A major trend in IT centers over the past decade is virtualization, where a large server can host several “virtual machines” which look and act like single machines. In place of dedicated hardware, an organization’s entire set of applications and repositories is deployed on virtualized hardware.
This approach has many advantages: The centralization of IT simplifies maintenance, IT investment is maximized because of fewer unused CPU cycles, and the overall hardware footprint is lower, resulting in a lower total cost of ownership.
Organizations in which IT deployments are entirely virtualized sometimes mandate that every new application follow this model. Though Hadoop can be deployed in this manner, essentially as a virtual cluster (with virtual master nodes and virtual slave nodes), performance suffers, partially because for most virtualized environments, storage is SAN-based and isn’t locally attached.
Because Hadoop is designed to work best when all available CPU cores are able to have fast access to independently spinning disks, a bottleneck is created as all the map and reduce tasks start processing data via the limited networking between the CPUs and the SAN. Since the degree of isolation between virtualized server resources is limited (virtual servers share resources with each other), Hadoop workloads can also be affected by other activity.
When your virtual server’s performance is affected by another server’s workload, that’s actually known in IT circles as a “noisy neighbor” problem!

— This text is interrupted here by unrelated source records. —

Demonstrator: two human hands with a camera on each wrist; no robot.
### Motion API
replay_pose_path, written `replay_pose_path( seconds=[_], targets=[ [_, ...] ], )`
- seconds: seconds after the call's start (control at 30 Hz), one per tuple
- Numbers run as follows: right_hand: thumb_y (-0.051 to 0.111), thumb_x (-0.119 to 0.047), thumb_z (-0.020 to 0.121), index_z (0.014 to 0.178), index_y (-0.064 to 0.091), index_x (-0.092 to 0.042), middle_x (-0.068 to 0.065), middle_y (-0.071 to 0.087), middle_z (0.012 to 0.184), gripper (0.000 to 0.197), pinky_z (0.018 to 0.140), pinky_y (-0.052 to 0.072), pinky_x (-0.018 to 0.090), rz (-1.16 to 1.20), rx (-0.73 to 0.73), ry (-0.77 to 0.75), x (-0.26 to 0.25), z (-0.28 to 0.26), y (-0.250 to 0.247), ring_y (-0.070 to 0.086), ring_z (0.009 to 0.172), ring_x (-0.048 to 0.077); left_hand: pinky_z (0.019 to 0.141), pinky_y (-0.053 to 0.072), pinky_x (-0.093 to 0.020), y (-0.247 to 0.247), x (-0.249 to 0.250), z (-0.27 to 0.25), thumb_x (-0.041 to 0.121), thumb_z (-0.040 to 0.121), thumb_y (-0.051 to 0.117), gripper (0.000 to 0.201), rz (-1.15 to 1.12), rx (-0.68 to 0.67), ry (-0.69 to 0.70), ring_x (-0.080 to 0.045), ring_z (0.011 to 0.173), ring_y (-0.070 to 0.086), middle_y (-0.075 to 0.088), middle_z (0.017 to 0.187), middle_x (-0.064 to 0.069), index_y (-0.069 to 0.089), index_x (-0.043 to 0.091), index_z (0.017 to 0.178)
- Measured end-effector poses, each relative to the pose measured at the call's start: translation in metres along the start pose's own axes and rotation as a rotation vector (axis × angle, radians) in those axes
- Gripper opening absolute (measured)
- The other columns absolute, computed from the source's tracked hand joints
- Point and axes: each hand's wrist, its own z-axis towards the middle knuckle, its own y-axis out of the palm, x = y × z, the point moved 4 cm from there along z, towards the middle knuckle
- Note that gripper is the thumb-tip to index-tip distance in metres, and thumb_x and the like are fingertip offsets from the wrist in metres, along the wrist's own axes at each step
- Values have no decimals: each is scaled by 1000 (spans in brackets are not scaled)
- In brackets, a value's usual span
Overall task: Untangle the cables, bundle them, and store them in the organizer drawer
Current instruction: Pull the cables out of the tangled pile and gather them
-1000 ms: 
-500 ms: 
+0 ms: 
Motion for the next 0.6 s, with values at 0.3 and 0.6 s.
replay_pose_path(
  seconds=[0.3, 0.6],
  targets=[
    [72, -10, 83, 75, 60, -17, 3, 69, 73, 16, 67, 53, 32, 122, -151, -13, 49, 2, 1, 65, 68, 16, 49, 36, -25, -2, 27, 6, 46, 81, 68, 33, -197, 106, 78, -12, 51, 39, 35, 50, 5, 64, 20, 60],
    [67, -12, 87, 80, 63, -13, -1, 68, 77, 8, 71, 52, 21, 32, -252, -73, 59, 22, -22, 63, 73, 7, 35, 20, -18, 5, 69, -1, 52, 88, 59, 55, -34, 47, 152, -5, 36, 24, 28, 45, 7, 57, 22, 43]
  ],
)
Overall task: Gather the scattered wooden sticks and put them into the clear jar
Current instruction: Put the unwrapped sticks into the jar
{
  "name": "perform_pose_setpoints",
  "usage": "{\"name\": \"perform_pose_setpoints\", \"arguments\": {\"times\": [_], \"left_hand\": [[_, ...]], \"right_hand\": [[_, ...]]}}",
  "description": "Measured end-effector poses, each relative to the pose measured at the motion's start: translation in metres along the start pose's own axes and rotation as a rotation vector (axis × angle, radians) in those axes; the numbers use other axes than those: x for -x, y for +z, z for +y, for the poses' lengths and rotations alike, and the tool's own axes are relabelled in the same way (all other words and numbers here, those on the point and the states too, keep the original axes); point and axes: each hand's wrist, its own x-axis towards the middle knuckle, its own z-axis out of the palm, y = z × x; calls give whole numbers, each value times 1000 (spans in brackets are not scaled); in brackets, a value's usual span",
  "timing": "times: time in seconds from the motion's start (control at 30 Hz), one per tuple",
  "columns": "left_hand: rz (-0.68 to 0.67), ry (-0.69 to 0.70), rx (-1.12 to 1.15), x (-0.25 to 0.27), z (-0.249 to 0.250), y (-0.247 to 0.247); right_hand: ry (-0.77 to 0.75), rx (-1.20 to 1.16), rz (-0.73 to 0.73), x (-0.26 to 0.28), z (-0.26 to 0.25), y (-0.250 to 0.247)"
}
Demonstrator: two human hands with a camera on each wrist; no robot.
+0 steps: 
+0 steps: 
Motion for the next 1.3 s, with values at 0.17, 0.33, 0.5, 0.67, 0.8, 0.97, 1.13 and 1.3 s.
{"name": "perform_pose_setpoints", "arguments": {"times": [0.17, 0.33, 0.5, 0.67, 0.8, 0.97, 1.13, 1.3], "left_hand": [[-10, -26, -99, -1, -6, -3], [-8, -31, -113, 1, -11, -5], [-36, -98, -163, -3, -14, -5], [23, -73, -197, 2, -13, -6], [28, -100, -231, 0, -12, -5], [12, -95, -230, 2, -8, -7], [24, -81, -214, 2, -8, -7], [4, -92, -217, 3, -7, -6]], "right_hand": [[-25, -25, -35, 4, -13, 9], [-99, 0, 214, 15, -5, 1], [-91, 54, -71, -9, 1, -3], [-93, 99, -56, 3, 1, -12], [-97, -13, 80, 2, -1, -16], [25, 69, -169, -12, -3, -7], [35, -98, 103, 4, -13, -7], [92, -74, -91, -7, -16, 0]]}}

Virtualized environments can be quite useful, though, in some cases. For example, if your organization needs to complete a one-time exploratory analysis of a large data set, you can easily create a temporary cluster in your virtualized environment. This method is often a faster way to gain internal approval than to endure the bureaucratic hassles of procuring new dedicated hardware.
As you experiment with Hadoop, you often run it on your laptop machines via a virtual machine (VM). Hadoop is extremely slow in this kind of environment, but if you’re using small data sets, it’s a valuable learning and testing tool.

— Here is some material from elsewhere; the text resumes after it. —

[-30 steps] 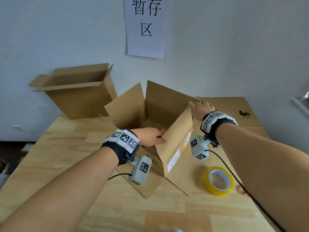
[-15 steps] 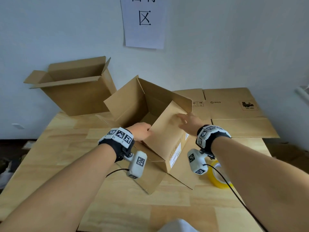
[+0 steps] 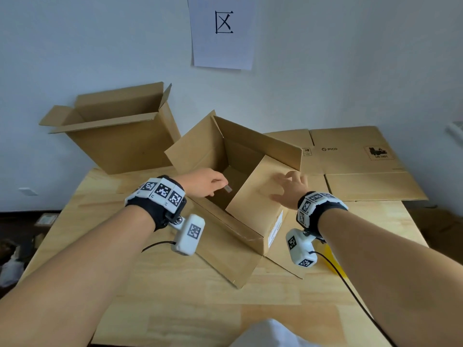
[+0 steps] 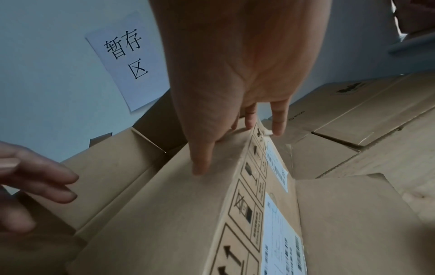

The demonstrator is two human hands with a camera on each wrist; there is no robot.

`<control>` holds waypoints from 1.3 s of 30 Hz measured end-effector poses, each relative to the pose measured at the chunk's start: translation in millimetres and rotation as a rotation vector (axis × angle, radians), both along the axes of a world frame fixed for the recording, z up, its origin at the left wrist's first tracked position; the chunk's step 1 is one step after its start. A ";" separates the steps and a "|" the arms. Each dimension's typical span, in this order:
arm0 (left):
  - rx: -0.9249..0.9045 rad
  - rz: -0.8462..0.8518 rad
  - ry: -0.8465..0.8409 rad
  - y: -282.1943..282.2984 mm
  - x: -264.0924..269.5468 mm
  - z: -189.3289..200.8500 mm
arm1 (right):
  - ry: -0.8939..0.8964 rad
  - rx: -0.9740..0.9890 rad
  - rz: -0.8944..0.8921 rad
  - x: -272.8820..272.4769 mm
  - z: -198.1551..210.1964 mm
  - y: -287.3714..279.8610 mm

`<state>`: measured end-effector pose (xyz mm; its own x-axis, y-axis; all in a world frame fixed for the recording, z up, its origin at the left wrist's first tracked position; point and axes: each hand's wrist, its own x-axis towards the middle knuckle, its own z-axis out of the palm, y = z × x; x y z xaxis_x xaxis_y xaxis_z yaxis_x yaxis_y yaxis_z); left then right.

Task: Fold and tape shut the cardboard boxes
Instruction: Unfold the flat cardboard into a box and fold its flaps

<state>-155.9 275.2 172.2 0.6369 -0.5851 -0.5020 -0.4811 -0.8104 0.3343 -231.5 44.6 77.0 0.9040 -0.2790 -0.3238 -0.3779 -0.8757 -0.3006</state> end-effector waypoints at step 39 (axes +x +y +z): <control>0.166 -0.240 -0.289 15.4 89.6 -15.9 | 0.133 0.584 -0.235 -30.5 -2.2 42.5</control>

Variations of virtualized environments are cloud computing providers such as Amazon, Rackspace, and IBM SoftLayer. Most major public cloud providers now have MapReduce or Hadoop offerings available for use. Again, their performance is inferior to deploying your cluster on dedicated hardware, but it’s improving.

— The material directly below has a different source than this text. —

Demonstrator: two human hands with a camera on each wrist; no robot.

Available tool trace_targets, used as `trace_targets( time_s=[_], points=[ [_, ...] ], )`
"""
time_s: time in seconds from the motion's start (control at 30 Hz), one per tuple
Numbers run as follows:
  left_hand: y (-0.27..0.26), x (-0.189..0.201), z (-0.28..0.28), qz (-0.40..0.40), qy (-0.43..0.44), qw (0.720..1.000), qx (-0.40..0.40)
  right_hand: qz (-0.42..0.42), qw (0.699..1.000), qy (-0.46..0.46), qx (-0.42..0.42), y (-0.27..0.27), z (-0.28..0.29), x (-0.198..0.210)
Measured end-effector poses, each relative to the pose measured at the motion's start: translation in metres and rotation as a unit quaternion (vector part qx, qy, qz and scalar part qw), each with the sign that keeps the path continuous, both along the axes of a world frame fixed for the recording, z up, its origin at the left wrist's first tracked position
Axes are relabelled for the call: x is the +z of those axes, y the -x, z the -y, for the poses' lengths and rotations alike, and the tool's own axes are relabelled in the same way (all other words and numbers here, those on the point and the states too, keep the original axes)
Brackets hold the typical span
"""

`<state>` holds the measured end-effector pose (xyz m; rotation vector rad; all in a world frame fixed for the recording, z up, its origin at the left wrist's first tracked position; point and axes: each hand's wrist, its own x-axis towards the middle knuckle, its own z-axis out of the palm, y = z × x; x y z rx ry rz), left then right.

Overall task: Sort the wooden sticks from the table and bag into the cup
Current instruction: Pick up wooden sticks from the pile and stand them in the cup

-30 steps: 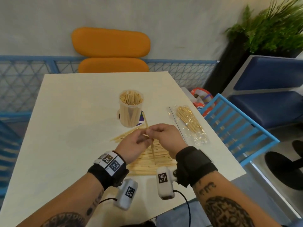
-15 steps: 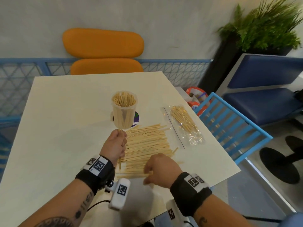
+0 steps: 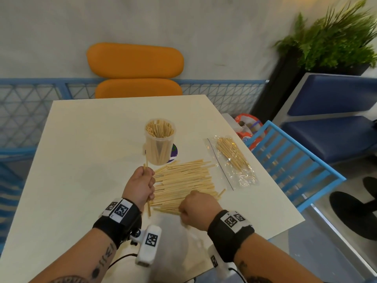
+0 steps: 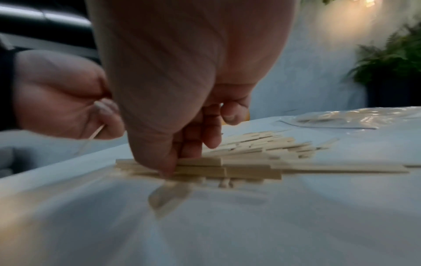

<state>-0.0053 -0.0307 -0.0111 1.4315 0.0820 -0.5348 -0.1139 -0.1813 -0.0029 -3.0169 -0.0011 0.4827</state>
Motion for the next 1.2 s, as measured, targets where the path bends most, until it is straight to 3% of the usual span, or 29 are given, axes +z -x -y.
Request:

Cloud providers are making Hadoop-optimized environments available where slave nodes have locally attached storage and dedicated networking. Also, hypervisors are becoming far more efficient, with reduced overhead and latency.
Don’t consider a cloud solution for long-term applications, because the cost of renting cloud computing resources is significantly higher than that of owning and maintaining a comparable system. With a cloud provider, you’re paying for convenience and for being able to offload the overhead of provisioning hardware. However, the cloud is an ideal platform for testing, education, and one-time data processing tasks.
Aside from performance and cost considerations, you have regulatory considerations with public cloud deployments. If you have sensitive data, which must be stored either in-house or in-country, a public cloud deployment isn’t an option. In cases like this, where you need the convenience of a cloud-based deployment, a private cloud is a good option, if it’s available.